Sur le fond, notre conviction est claire: il devient nécessaire d’encadrer une profession vitale, qui connaît une forte demande. La profession de psychologue se trouve aujourd’hui au centre des enjeux liés à l’équilibre psychologique et social des citoyennes et des citoyens, notamment face à l’augmentation des pressions psychologiques, à la complexification des modes de vie et à la multiplication des sources d’influence. Nous avons également constaté le développement de pratiques exercées, malheureusement, au nom de cette profession, mais en l’absence des garde-fous et des normes nécessaires. Cela peut causer des préjudices à un certain nombre de citoyennes et de citoyens. C’est précisément pour répondre à cette situation que nous avons déposé cette proposition de loi relative à l’organisation de la profession de psychologue et à la création d’une Instance nationale des psychologues.

Avant d’arrêter les contours du texte, quels acteurs avez-vous associés à la réflexion : psychologues, psychiatres, universitaires, associations de familles, professionnels de l’enfance ou autres intervenants du champ psychosocial ?

Avant de déposer cette proposition de loi, nous avons procédé à une écoute approfondie d’un certain nombre d’acteurs directement concernés, principalement les psychologues. Il fallait commencer par faire une lecture de la situation sur le terrain, des besoins exprimés par les professionnels et des fragilités constatées dans l’exercice de cette profession. Cette écoute nous a confortés dans l’idée qu’un cadre juridique clair était devenu indispensable. Nous espérons que cette initiative ouvre un débat public et institutionnel sérieux. Ce débat doit associer l’ensemble des acteurs et des experts afin d’enrichir le texte, de l’améliorer et de garantir son efficacité au moment de son adoption.

Le texte protège le titre de psychologue. Mais une partie du terrain se joue aussi ailleurs : coaching, accompagnement personnel, thérapies alternatives. Comment traiter ces pratiques lorsqu’elles interviennent, de fait, sur des fragilités psychologiques ?
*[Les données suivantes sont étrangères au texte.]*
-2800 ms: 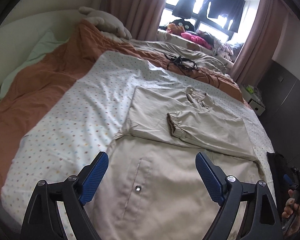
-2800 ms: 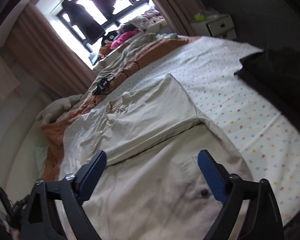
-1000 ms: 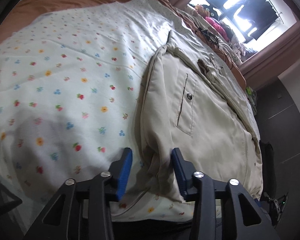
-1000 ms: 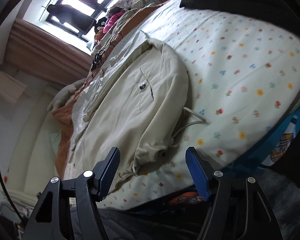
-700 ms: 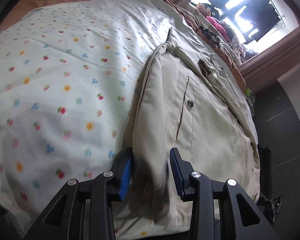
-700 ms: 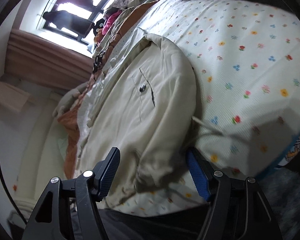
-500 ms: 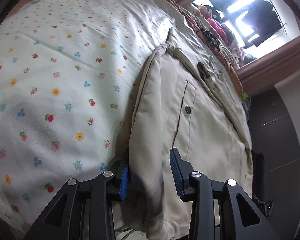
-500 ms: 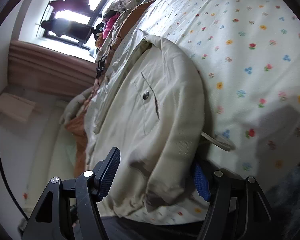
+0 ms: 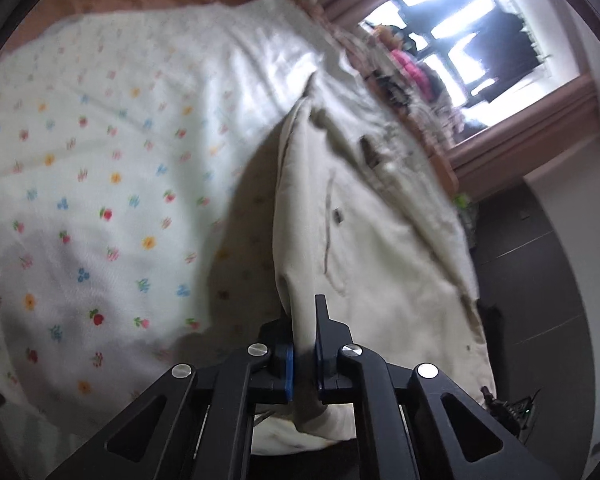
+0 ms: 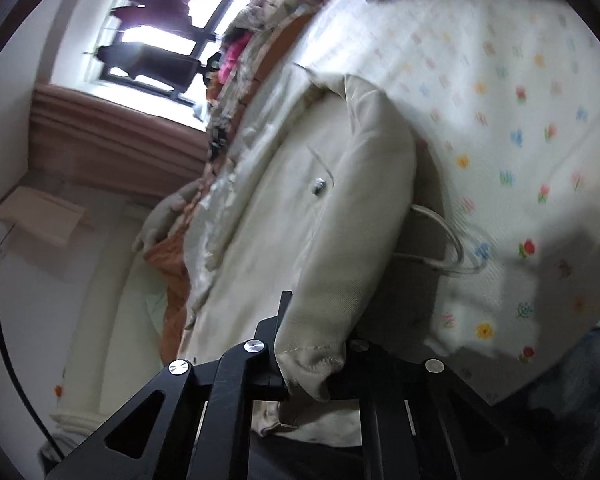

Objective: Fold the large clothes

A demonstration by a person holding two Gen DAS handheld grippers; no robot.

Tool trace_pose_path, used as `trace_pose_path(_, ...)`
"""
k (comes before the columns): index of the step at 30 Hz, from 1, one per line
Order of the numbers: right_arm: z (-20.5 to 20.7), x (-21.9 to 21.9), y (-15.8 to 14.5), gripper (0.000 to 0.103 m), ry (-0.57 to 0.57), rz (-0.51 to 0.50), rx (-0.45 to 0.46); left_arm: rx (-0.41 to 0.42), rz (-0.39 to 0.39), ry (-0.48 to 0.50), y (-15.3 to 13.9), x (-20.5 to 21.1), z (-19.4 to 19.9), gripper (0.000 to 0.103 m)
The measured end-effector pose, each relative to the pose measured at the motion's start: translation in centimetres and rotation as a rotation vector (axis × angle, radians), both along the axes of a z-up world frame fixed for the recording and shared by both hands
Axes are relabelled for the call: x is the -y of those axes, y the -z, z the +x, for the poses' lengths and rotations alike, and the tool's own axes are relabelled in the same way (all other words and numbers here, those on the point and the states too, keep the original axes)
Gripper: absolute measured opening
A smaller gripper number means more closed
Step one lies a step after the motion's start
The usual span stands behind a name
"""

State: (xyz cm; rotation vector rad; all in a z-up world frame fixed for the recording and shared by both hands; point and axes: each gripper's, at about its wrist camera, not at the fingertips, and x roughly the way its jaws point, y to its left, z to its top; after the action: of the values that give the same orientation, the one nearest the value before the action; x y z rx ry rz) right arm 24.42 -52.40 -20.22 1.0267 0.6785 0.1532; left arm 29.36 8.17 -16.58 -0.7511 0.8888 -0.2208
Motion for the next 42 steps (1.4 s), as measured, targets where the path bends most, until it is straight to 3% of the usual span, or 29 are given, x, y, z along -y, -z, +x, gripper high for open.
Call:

Notre préoccupation porte sur toutes les pratiques exercées au nom de l’accompagnement psychologique, mais en dehors des règles, des normes et des limites de responsabilité nécessaires. Nous constatons que certaines pratiques se développent malheureusement sans cadre clair, alors même qu’elles peuvent concerner des personnes vulnérables ou fragilisées. Ce type de situation peut exposer des citoyennes et des citoyens à des préjudices. C’est pourquoi nous voulons fixer les conditions d’accès à la profession, préciser ses champs d’exercice, consacrer le respect des normes scientifiques et éthiques, et confier à une Instance nationale indépendante la mission d’encadrer les praticiens et de veiller au respect des règles de la profession.

Plus largement, comment faire en sorte que cette proposition ne soit pas seulement une loi d’organisation professionnelle, mais une étape vers un meilleur accès à l’accompagnement psychologique au Maroc ?

Pour nous, cette proposition ne vise pas seulement à organiser un secteur professionnel. Elle s’inscrit dans une vision plus large, qui vise à promouvoir la santé psychologique en tant que pilier fondamental de la sécurité sanitaire de notre pays. L’encadrement de la profession doit permettre de garantir la qualité des services psychologiques, de protéger les bénéficiaires et de renforcer la confiance de la société dans cette profession. Notre ambition est donc de faire de cette proposition une étape dans une réflexion plus large sur la santé psychologique au Maroc, sur la qualité de l’accompagnement proposé aux citoyennes et aux citoyens, et sur les garanties nécessaires pour que cet accompagnement soit exercé dans un cadre clair, crédible et protecteur.